Lebanon's Central Bank workers suspend strike for 3 days

FILE - This Tuesday, Jan. 22, 2019 file photo, a man heads to the Lebanese central bank, in Beirut, Lebanon. The Beirut Stock Exchange said Monday, May 6, 2019, that it is suspending trading due to the open strike declared by the employees of Lebanon's central bank. Hundreds of Lebanese public employees are on strike amid concerns that their salaries and benefits might be cut as the government discusses an austerity budget. (AP Photo/Hussein Malla, File)

BEIRUT — Employees at the Central Bank of Lebanon on Tuesday suspended their open-ended strike for three days, saying they hope their wages and benefits will not be cut.
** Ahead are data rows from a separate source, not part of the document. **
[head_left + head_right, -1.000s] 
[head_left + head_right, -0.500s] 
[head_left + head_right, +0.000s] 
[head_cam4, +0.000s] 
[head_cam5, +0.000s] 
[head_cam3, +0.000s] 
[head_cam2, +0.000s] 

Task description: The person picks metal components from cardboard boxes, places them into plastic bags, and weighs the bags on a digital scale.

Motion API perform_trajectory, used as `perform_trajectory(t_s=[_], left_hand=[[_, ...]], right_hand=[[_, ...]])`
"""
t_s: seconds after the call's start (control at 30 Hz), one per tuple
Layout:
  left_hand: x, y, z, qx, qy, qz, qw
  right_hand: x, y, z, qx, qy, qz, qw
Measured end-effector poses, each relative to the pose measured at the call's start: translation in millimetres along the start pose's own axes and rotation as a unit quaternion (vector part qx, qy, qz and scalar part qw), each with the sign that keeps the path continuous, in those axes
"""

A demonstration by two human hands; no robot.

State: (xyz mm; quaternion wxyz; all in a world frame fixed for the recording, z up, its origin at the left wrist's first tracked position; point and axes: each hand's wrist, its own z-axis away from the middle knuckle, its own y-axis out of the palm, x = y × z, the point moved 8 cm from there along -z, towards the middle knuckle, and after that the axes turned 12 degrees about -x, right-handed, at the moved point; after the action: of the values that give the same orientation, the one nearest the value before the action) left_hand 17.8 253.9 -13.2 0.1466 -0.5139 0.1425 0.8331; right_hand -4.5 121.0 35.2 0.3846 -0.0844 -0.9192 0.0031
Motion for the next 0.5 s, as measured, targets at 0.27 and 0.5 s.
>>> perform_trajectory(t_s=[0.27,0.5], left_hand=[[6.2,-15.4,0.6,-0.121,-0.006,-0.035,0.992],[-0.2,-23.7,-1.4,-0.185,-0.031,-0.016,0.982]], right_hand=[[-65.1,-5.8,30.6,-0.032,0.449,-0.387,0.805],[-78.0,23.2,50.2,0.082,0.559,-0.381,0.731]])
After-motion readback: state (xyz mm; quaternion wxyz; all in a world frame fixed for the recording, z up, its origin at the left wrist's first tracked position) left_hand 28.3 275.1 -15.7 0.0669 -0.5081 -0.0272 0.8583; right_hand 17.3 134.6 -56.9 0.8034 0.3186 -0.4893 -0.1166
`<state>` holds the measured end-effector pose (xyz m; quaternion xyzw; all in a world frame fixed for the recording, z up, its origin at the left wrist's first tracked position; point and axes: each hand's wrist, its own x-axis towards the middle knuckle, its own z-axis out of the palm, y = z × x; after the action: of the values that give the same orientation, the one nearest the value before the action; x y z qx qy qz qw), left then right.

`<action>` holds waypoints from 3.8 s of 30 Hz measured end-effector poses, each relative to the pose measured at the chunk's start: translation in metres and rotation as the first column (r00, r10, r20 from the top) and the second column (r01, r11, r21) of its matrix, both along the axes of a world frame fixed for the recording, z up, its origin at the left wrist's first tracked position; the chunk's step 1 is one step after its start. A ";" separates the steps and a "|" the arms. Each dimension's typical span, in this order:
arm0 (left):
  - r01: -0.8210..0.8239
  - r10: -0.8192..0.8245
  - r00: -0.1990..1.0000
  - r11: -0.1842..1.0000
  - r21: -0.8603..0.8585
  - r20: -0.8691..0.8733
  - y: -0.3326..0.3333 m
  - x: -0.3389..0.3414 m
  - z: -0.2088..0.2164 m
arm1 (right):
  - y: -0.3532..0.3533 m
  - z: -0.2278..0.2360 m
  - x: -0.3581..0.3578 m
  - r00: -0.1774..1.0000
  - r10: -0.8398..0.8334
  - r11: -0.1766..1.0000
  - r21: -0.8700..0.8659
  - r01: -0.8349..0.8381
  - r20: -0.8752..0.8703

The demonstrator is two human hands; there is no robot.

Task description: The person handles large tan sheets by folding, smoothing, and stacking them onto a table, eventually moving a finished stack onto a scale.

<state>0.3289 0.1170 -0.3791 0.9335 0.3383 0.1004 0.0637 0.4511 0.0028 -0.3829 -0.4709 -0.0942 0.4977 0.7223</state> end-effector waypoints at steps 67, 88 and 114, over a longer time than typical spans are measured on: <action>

The strike began Friday and raised concerns it could paralyze the country's banking sector, which relies on the Central Bank for transactions and liquidity.

Tuesday's decision came a day after the Beirut Stock Exchange suspended trading due to the strike. The Beirut Stock Exchange announced the resumption of trading as usual starting Wednesday.

Thousands of Lebanese public employees are on strike amid fears their salaries and benefits could be cut as part of strict austerity measures to reduce a ballooning budget deficit and massive national debt.

Prime Minister Saad Hariri's government is debating an austerity budget and key reforms with the aim of unlocking billions of dollars in pledged foreign assistance.

The employees said they will meet later this week to decide on whether to resume or end the strike.

On Monday night, Hariri said Lebanon is far from bankruptcy but that if austerity measures are not taken it will be suicidal for the country's economy. He spoke after a meeting with the president and parliament speaker during which he said the budget is expected to be adopted by the Cabinet by the end of this week before being sent to parliament for approval.

"We call upon the media not to participate in spreading rumors," Hariri said about recent leaks about wage cuts.

Central Bank employees are paid a 16-month salary per year and there have been reports that the four-month annual bonus will be cut, a move strongly rejected by the bank's staff.

Lebanon's economy is struggling with soaring debt, rising unemployment and slow growth. The $85 billion debt — equivalent to about 150% of gross domestic product — and unemployment believed to be around 36% are compounding concerns that the country will finally cave in economically.